## WORK TO COMPLETE:
Where a line below includes the word "segment", copy that line.

## Source data:

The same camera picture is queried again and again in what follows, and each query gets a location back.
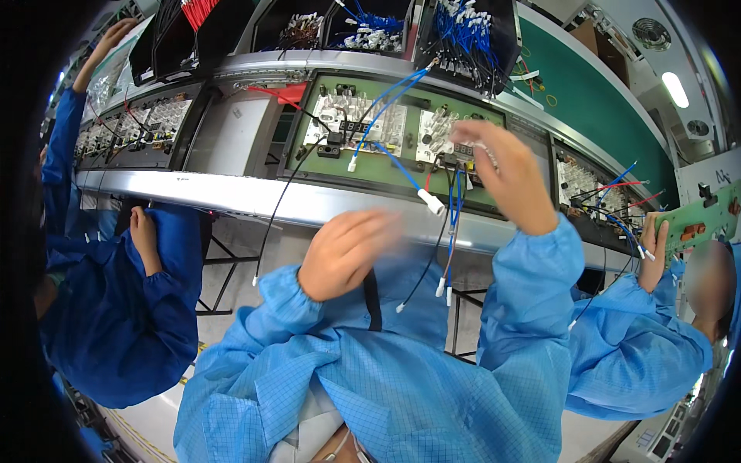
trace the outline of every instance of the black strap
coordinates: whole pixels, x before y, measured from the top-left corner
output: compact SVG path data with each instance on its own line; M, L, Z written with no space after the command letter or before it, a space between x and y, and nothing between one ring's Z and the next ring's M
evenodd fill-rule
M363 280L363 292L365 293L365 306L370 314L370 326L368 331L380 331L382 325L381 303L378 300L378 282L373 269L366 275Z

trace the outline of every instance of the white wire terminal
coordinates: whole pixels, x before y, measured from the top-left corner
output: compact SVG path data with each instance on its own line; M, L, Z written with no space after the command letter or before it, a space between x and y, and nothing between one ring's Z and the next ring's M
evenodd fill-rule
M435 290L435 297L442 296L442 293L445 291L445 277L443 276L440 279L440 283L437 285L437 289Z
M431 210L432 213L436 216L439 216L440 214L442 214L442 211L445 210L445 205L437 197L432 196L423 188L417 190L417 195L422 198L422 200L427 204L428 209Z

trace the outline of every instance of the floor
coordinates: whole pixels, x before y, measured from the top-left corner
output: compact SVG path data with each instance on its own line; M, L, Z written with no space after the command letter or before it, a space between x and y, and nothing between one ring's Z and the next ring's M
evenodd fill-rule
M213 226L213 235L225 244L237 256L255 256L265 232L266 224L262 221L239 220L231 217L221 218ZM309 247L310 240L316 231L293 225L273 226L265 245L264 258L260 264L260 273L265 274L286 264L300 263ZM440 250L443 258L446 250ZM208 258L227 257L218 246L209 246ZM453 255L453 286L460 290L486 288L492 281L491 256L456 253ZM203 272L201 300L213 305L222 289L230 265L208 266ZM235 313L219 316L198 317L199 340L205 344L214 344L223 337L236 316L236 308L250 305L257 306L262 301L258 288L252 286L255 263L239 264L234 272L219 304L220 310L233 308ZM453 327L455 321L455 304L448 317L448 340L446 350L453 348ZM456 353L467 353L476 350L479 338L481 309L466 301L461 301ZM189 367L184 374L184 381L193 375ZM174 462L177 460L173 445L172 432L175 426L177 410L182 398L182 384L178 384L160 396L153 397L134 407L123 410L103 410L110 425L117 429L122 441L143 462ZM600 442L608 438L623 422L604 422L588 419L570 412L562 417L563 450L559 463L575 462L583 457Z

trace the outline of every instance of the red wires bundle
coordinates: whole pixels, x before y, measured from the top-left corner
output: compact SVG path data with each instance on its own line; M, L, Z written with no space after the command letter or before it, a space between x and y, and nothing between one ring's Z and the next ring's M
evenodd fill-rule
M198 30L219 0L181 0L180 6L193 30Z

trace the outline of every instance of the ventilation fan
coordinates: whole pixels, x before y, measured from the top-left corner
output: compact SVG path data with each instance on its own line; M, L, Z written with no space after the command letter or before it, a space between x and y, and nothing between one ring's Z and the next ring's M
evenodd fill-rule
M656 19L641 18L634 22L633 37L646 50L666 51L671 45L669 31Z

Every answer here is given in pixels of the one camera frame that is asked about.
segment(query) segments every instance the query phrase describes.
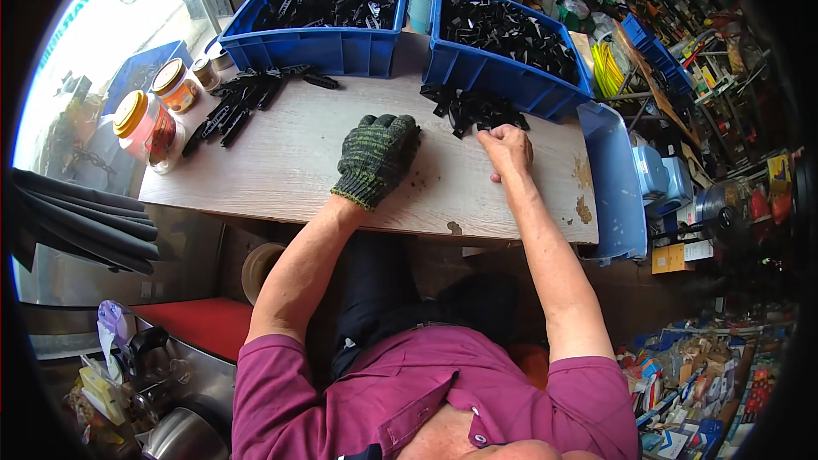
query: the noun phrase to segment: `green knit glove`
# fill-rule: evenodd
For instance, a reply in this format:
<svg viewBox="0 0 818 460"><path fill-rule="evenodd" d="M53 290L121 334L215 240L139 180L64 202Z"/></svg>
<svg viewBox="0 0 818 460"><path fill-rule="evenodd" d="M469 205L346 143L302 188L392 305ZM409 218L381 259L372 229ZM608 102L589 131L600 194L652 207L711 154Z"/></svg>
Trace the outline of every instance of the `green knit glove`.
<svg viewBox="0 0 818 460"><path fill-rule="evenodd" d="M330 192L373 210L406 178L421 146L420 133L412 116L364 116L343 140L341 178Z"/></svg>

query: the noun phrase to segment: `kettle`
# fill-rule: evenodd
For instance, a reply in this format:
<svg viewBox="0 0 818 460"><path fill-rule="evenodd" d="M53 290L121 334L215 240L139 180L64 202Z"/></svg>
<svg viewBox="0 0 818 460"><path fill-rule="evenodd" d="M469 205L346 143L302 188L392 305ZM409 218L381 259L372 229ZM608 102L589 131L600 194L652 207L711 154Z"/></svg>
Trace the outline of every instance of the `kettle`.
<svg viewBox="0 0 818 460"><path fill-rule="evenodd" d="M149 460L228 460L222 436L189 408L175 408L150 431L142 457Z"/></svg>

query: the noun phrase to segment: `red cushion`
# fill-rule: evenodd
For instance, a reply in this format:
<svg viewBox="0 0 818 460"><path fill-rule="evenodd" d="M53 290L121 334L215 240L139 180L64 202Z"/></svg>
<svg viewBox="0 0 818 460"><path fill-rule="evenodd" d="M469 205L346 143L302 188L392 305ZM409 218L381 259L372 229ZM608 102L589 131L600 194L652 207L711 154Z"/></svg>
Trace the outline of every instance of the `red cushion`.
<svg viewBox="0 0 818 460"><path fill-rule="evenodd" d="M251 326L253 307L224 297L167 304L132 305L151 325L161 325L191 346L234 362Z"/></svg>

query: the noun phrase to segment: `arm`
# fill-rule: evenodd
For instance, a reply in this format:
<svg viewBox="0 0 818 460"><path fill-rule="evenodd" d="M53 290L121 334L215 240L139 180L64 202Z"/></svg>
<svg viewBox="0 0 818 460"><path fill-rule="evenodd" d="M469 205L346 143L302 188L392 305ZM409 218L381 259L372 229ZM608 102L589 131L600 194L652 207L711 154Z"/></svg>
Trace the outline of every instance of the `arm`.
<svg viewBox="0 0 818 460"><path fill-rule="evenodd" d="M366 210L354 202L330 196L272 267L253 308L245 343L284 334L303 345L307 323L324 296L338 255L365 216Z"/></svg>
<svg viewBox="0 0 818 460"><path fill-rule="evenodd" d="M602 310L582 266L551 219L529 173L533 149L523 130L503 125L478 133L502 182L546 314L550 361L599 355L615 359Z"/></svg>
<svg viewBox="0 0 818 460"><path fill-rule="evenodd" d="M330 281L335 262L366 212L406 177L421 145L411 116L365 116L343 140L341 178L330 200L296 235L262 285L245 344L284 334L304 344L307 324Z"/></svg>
==
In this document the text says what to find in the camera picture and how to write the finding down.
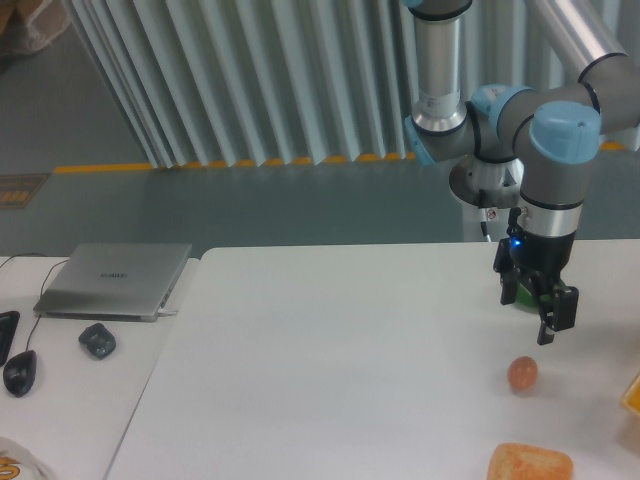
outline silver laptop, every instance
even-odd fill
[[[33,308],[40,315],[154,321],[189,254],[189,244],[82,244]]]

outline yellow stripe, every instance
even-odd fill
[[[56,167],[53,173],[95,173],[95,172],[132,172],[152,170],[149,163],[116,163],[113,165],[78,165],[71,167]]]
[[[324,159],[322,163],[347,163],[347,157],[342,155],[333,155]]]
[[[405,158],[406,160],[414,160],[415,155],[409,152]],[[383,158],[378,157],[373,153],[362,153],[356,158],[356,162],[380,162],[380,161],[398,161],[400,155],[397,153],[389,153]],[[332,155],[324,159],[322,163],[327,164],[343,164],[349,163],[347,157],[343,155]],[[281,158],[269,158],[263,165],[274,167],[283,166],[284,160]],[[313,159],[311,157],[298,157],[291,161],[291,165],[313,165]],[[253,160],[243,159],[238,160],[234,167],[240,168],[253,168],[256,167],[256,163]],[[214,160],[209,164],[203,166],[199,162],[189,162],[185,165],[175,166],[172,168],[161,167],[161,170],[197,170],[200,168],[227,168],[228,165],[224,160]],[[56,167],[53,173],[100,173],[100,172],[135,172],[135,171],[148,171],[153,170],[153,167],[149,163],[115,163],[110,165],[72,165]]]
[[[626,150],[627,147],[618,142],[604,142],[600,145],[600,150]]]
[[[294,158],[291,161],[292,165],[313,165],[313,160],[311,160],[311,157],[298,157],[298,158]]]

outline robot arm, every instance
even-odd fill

## TASK SOLUTION:
segment(query) segments every instance the query phrase describes.
query: the noun phrase to segment: `green knit glove`
query: the noun phrase to segment: `kettle`
query: the noun phrase to segment: `red cushion`
query: the noun phrase to segment: `arm`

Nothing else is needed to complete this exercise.